The above assumes no missing values or zero weights; real data may
have missing or zero freq or missing exp requiring modification
depending on what you hope to achieve. (E.g. should a person with zero
weight get the rank of tied cases or a missing rank? What if there are
no tied cases?)

The variable p measures the rank between 0 and 1 and the oddness of
`adj' pertains to whether you want p to range from w[1]>0 to 1 or to
range from w[1]/2 to 1-w[1]/2 which some find more intuitively
appealing (also handy if you want to apply various transformations to
p that require it to be strictly between 0 and 1).

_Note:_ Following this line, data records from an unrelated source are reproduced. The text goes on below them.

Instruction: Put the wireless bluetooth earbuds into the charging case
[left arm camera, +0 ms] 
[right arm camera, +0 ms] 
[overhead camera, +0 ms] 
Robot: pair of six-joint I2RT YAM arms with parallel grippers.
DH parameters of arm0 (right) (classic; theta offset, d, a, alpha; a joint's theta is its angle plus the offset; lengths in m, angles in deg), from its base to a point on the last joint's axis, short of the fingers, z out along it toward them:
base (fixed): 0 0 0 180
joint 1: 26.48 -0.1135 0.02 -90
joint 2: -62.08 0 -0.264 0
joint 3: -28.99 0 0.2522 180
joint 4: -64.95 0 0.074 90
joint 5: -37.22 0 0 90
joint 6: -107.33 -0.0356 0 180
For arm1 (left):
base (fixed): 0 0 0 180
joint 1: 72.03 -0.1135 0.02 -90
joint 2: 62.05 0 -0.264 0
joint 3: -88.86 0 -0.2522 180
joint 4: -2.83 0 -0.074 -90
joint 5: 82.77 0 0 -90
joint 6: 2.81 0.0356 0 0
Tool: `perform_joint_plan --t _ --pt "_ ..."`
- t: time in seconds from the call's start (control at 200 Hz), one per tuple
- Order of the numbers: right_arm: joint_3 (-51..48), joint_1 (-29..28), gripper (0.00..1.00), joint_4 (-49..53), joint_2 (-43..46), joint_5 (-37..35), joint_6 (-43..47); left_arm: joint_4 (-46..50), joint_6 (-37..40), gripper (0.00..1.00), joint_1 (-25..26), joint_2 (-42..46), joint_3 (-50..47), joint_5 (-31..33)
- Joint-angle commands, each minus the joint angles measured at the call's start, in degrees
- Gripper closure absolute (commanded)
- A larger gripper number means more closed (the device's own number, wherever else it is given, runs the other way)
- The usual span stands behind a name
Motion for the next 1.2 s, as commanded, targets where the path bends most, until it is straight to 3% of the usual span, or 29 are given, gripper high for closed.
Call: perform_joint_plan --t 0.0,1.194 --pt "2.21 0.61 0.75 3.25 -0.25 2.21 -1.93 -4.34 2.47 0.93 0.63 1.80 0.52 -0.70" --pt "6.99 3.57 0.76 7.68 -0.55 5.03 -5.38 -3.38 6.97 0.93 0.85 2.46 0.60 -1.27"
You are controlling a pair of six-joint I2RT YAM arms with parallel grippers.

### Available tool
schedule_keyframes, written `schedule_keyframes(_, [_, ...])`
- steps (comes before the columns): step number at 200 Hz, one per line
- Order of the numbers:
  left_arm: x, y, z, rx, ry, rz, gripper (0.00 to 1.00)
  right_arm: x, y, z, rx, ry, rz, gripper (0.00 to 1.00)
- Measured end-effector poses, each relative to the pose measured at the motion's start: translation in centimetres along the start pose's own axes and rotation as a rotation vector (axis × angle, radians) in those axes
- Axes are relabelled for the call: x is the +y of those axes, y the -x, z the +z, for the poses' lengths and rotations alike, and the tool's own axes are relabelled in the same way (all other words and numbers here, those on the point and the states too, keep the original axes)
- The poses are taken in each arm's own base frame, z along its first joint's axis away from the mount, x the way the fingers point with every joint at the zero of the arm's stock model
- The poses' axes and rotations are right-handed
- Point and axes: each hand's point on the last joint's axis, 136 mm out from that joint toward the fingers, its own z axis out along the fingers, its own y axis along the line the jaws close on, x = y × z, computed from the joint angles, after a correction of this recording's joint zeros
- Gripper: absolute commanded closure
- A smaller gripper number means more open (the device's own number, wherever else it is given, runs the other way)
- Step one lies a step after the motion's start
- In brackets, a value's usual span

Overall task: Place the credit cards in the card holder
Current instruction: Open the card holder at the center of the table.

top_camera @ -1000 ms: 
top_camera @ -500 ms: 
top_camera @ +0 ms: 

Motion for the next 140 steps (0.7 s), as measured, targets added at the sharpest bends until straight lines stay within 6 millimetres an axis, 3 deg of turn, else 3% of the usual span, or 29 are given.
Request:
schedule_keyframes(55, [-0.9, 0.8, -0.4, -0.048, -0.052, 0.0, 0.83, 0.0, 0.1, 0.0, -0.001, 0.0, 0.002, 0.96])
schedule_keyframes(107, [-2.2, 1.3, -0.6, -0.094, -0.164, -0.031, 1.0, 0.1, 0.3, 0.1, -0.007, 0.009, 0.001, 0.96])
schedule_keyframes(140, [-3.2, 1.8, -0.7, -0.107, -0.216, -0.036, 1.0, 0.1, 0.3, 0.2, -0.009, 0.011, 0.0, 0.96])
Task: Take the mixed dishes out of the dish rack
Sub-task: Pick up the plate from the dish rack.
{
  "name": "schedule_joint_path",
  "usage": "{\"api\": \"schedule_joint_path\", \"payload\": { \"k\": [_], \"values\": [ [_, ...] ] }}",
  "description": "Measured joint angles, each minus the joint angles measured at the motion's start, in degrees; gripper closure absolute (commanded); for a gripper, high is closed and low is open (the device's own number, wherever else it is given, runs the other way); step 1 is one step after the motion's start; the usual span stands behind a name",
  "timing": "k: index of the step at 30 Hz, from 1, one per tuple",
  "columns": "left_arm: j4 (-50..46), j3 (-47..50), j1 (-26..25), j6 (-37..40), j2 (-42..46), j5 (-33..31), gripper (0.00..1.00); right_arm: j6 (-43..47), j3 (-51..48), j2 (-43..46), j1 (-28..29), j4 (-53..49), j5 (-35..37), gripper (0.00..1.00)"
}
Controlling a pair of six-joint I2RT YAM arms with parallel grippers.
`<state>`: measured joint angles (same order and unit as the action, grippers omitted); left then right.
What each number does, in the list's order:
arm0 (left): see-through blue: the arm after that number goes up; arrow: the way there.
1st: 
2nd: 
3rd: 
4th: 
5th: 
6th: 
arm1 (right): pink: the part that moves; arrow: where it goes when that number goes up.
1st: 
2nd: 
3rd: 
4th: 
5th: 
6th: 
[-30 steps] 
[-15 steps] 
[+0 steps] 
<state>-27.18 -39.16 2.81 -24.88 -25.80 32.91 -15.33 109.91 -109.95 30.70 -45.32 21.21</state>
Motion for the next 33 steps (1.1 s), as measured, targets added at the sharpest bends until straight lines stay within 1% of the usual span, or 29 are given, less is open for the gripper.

On Tue, Dec 2, 2008 at 4:59 PM, Nick Cox <n.j.cox@durham.ac.uk> wrote:
> My bias is to believe my code to be good until you show that it isn't. You haven't done that so far as I can see.
>
> The principle I am using is that used generally throughout statistics, that the rank applied to a bunch of tied values is (a) the same for all those tied values (b) the average of the ranks that would have been applied had those values all been distinct but otherwise still lower than all higher values and higher than all lower values. Thus, the average rank for the lowest 18000 "observations" is 9000 (or so; subject to the detail mentioned in my previous post). This is equivalent to what you would have got with your hypothetical route starting with -expand-.
>
> The example dataset deliberately included cases in which particular expenditures occurred once and also cases in which other particular expenditures occurred more than once. As far as I can see, the "ranks" check out regardless.
>
> Naturally, if you want another definition of ranks, you need different code. As Steve Samuels has I think implied from a different but not contradictory viewpoint, your use of ranks in this context is a bit iffy in the presence of (massively) tied data and you can't expect to keep all the properties of ranks that you might desire or expect.
>
> See also the discussion of ranks in the manual entry for -egen-. Some years ago (~1999) when programming what became the -track- and -field- options of -egen, rank()- I came up with those names because I couldn't find any (statistical or other) literature discussion of alternative ranking conventions, although it was evident from sports that they exist. I still haven't seen any despite continually twitching antennae. Names apart, the manual entry does give details on various different reasonable interpretations of ranks.
>
> Nick
> n.j.cox@durham.ac.uk
>
> Cindy Gao
>
> Thank you very much this helps a lot. However I wonder if there is a small "error" or if I am just misunderstanding. Should your last line of code ( replace rank = rank - 0.5 * totalfreq) not maybe only apply to observations that are tied (ie same expenditure as other observations)? Otherwise for example the first observation in your example, which is not tied, is ranked as 9000 instead of its weight of 18000. I therefore try a small modification to your code (by expenditure: replace rank = rank - 0.5 * totalfreq if _N != 1). when I do like this then the rank of the last observation (which is not tied) equals the sum of all the weights, whereas with your original the rank of the last observation is less than the sum of all the weights (less by half the weighting of the last observation). Now, I am not confident whether to use my modification or maybe I am just confused and I should stick with Nick's original suggestion?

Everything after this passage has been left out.